[[ Provided information open ]]

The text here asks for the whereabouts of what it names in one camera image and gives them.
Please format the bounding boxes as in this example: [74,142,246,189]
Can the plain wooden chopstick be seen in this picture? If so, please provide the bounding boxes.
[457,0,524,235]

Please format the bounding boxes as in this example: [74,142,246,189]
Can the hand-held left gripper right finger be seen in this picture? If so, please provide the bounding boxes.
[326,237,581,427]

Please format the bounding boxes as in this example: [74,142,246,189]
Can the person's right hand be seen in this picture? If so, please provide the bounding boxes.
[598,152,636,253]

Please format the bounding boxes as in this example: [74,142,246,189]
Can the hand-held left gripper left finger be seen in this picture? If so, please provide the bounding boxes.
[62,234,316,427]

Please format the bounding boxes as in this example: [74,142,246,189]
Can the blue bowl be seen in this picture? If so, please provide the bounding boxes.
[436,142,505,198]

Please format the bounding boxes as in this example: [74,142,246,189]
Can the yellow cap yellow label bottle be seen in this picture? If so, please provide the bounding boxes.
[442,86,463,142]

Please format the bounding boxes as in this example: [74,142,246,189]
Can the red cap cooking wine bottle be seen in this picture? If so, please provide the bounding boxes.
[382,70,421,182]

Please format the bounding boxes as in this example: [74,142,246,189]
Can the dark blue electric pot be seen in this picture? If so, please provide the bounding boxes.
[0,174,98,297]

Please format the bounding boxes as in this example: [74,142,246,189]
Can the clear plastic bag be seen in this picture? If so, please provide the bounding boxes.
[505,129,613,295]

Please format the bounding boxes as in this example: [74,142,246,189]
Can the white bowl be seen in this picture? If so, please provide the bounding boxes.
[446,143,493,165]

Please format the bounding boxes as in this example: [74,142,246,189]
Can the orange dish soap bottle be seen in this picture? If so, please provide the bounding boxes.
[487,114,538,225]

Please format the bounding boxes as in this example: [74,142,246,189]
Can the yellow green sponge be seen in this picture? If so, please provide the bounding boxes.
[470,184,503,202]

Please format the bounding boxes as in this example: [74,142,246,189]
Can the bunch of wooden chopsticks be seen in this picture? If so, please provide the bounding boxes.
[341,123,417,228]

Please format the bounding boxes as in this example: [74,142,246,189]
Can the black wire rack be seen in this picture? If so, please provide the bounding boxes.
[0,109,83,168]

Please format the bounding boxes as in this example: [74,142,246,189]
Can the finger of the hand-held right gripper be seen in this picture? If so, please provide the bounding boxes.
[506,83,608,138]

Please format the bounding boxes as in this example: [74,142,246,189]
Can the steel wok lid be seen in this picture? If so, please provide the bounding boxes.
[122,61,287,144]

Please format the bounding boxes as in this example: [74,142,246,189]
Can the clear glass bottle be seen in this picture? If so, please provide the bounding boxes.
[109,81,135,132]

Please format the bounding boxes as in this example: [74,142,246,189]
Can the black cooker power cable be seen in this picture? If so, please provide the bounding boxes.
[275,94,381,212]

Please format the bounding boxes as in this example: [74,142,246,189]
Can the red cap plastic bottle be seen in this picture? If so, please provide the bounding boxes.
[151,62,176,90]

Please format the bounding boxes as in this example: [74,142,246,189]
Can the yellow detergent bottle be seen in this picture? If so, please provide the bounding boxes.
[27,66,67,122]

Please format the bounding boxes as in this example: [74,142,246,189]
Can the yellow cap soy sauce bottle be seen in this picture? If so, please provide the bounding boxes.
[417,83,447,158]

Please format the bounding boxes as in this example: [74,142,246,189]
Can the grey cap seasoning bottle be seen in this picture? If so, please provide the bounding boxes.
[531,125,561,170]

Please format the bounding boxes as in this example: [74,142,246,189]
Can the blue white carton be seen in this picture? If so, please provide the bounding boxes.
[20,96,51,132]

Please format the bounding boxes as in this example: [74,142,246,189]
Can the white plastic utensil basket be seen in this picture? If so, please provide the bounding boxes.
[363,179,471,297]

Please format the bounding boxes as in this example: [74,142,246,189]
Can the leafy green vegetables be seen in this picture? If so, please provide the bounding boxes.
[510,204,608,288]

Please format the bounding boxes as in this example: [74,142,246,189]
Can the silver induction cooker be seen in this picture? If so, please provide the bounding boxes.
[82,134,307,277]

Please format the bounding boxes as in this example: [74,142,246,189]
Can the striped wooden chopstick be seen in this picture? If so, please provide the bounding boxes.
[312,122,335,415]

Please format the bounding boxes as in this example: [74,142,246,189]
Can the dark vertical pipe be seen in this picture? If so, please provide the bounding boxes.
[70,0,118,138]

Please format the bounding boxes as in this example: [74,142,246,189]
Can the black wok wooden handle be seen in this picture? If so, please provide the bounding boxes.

[[ Provided information closed ]]

**Brief:**
The entries need to be set down again in full, with no word changed.

**Solution:**
The text here asks for the whereabouts of what it names in one camera image and gives them.
Please format the bounding boxes as in this example: [74,142,246,189]
Can the plain wooden chopstick be seen in this picture? If so, please provide the bounding boxes.
[457,0,524,235]

Please format the bounding boxes as in this example: [74,142,246,189]
Can the hand-held left gripper right finger be seen in this picture? If so, please provide the bounding boxes.
[326,237,581,427]

Please format the bounding boxes as in this example: [74,142,246,189]
Can the person's right hand be seen in this picture? If so, please provide the bounding boxes.
[598,152,636,253]

Please format the bounding boxes as in this example: [74,142,246,189]
Can the hand-held left gripper left finger be seen in this picture? If so, please provide the bounding boxes.
[62,234,316,427]

Please format the bounding boxes as in this example: [74,142,246,189]
Can the blue bowl be seen in this picture? If so, please provide the bounding boxes.
[436,142,505,198]

Please format the bounding boxes as in this example: [74,142,246,189]
Can the yellow cap yellow label bottle be seen in this picture? If so, please provide the bounding boxes.
[442,86,463,142]

Please format the bounding boxes as in this example: [74,142,246,189]
Can the red cap cooking wine bottle be seen in this picture? If so, please provide the bounding boxes.
[382,70,421,182]

Please format the bounding boxes as in this example: [74,142,246,189]
Can the dark blue electric pot be seen in this picture? If so, please provide the bounding boxes.
[0,174,98,297]

Please format the bounding boxes as in this example: [74,142,246,189]
Can the clear plastic bag be seen in this picture? If so, please provide the bounding boxes.
[505,129,613,295]

Please format the bounding boxes as in this example: [74,142,246,189]
Can the white bowl be seen in this picture? If so, please provide the bounding boxes.
[446,143,493,165]

Please format the bounding boxes as in this example: [74,142,246,189]
Can the orange dish soap bottle be seen in this picture? If so, please provide the bounding boxes.
[487,114,538,225]

Please format the bounding boxes as in this example: [74,142,246,189]
Can the yellow green sponge be seen in this picture? If so, please provide the bounding boxes.
[470,184,503,202]

Please format the bounding boxes as in this example: [74,142,246,189]
Can the bunch of wooden chopsticks be seen in this picture? If so, please provide the bounding boxes.
[341,123,417,228]

Please format the bounding boxes as in this example: [74,142,246,189]
Can the black wire rack be seen in this picture? If so, please provide the bounding boxes.
[0,109,83,168]

Please format the bounding boxes as in this example: [74,142,246,189]
Can the finger of the hand-held right gripper be seen in this picture? If so, please provide the bounding boxes.
[506,83,608,138]

Please format the bounding boxes as in this example: [74,142,246,189]
Can the steel wok lid be seen in this picture? If so, please provide the bounding boxes.
[122,61,287,144]

Please format the bounding boxes as in this example: [74,142,246,189]
Can the clear glass bottle be seen in this picture? If so, please provide the bounding boxes.
[109,81,135,132]

Please format the bounding boxes as in this example: [74,142,246,189]
Can the black cooker power cable be seen in this picture? If so, please provide the bounding boxes.
[275,94,381,212]

Please format the bounding boxes as in this example: [74,142,246,189]
Can the red cap plastic bottle be seen in this picture? If so, please provide the bounding boxes.
[151,62,176,90]

Please format the bounding boxes as in this example: [74,142,246,189]
Can the yellow detergent bottle be seen in this picture? If so, please provide the bounding boxes.
[27,66,67,122]

Please format the bounding boxes as in this example: [74,142,246,189]
Can the yellow cap soy sauce bottle be seen in this picture? If so, please provide the bounding boxes.
[417,83,447,158]

Please format the bounding boxes as in this example: [74,142,246,189]
Can the grey cap seasoning bottle be seen in this picture? If so, please provide the bounding boxes.
[531,125,561,170]

Please format the bounding boxes as in this example: [74,142,246,189]
Can the blue white carton be seen in this picture? If so, please provide the bounding boxes.
[20,96,51,132]

Please format the bounding boxes as in this example: [74,142,246,189]
Can the white plastic utensil basket be seen in this picture? If so, please provide the bounding boxes.
[363,179,471,297]

Please format the bounding boxes as in this example: [74,142,246,189]
Can the leafy green vegetables be seen in this picture? If so, please provide the bounding boxes.
[510,204,608,288]

Please format the bounding boxes as in this example: [74,142,246,189]
Can the silver induction cooker be seen in this picture? If so, please provide the bounding boxes.
[82,134,307,277]

Please format the bounding boxes as in this example: [74,142,246,189]
Can the striped wooden chopstick be seen in this picture? If so, please provide the bounding boxes.
[312,122,335,415]

Please format the bounding boxes as in this example: [74,142,246,189]
Can the dark vertical pipe be seen in this picture? If so, please provide the bounding boxes.
[70,0,118,138]

Please format the bounding boxes as in this example: [74,142,246,189]
Can the black wok wooden handle be seen in this picture? If so, please provide the bounding boxes.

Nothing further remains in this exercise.